1:13:50 So I have to find out why I am dependent. Why? First of all, I am lonely. I don’t know how to go beyond this loneliness.
1:14:08 I am frightened of it. Deep down I am totally… I have no answer how to resolve this terrible thing called loneliness.
1:14:22 Don’t you know all this? So, not knowing how to resolve it I attach myself to people, to ideas, to groups, to activities, you know, to demonstrations, to climbing the mountains, all the rest of it.
1:14:44 If I could resolve this problem of loneliness totally so that the idea doesn’t exist at all.
1:15:02 Now how am I to be beyond this terrible thing which man has fought inwardly at all times, because being lonely, insufficient, incomplete, he says, there is god, there is this, there is that, projects an outside agency.

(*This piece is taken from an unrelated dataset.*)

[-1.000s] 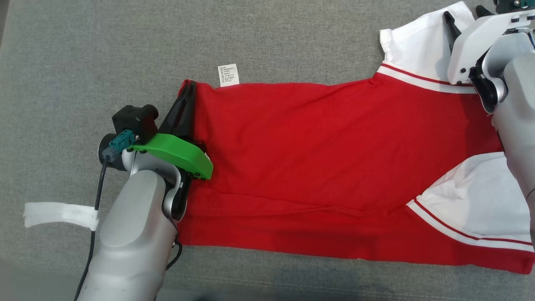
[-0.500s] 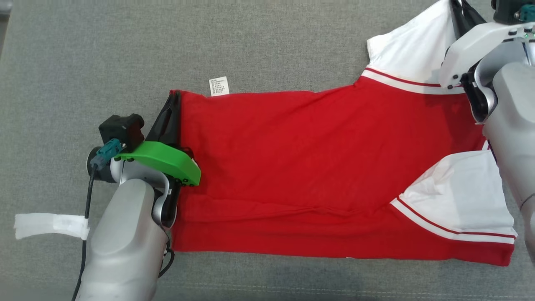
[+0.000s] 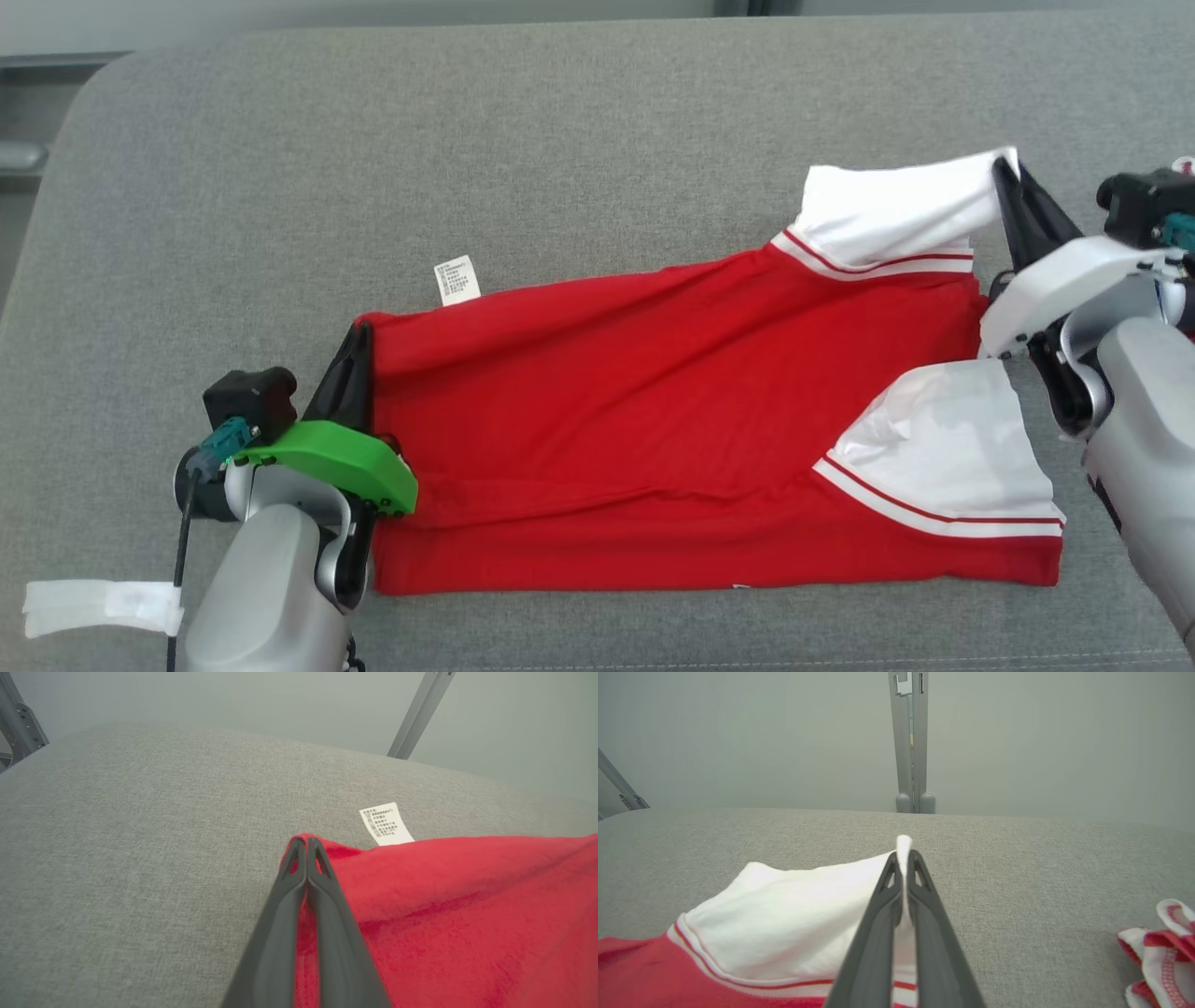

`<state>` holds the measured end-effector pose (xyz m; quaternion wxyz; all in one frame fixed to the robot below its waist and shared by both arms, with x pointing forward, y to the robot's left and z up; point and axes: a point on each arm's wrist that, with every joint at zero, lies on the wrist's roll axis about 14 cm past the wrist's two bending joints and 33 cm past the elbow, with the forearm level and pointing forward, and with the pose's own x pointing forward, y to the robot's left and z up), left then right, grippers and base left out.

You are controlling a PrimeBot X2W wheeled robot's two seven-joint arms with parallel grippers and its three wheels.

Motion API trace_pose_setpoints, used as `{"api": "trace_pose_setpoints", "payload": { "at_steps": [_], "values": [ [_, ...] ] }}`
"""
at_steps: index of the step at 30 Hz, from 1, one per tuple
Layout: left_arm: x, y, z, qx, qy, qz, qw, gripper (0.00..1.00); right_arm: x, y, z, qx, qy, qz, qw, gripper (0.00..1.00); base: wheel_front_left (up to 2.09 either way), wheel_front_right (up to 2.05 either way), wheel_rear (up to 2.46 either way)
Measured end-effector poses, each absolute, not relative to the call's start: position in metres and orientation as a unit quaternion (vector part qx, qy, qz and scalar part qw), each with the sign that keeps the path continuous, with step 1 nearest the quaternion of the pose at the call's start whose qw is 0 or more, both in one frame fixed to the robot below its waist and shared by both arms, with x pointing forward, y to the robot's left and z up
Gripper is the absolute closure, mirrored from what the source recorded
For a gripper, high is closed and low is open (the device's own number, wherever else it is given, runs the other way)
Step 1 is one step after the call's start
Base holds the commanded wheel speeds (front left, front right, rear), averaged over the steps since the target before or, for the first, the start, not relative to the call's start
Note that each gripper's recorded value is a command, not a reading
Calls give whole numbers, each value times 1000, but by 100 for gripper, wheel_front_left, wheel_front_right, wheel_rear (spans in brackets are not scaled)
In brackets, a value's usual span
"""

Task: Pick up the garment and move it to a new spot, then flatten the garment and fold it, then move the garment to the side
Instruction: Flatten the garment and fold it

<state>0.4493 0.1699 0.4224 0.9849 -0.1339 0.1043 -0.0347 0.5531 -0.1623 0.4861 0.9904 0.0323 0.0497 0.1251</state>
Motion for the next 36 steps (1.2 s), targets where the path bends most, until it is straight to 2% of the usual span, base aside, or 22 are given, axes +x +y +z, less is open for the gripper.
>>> {"api": "trace_pose_setpoints", "payload": {
  "at_steps": [8, 15, 27, 28, 29, 30, 33, 36],
  "values": [
    [430, 166, 431, -138, 94, -40, 985, 100, 494, -179, 480, 54, 51, 115, 991, 100, 0, 0, 0],
    [410, 157, 421, -145, 111, -48, 982, 100, 448, -192, 452, 74, 87, 91, 989, 100, 0, 0, 0],
    [386, 157, 414, -156, 120, -38, 980, 100, 422, -200, 445, 86, 90, 67, 990, 100, 0, 0, 0],
    [385, 158, 412, -157, 122, -36, 979, 85, 420, -200, 442, 88, 94, 66, 989, 100, 0, 0, 0],
    [384, 159, 411, -158, 123, -33, 979, 25, 417, -200, 438, 89, 101, 65, 989, 80, 0, 0, 0],
    [383, 161, 410, -158, 125, -29, 979, 0, 413, -199, 432, 89, 109, 64, 988, 0, 0, 0, 0],
    [382, 172, 409, -152, 123, -13, 981, 0, 413, -208, 434, 93, 104, 50, 989, 0, 0, 0, 0],
    [380, 186, 416, -141, 106, 7, 984, 0, 423, -222, 465, 90, 50, 33, 994, 0, 0, 0, 0]
  ]
}}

1:15:27 Then how am I to be free of this loneliness? Do you want to go into it?
1:15:42 Aren’t you tired?
1:15:50 It is a quarter to twelve.
1:16:03 Q: (Inaudible) We had better stop.
1:16:18 I think this is too complex a problem.
1:16:28 That is, how the mind can free itself from this terrible burden of what it calls loneliness.
1:16:41 You know, have you ever realised what we do out of this loneliness?
1:16:50 What horrors we commit?
1:16:58 To go into this really completely we have to – another time.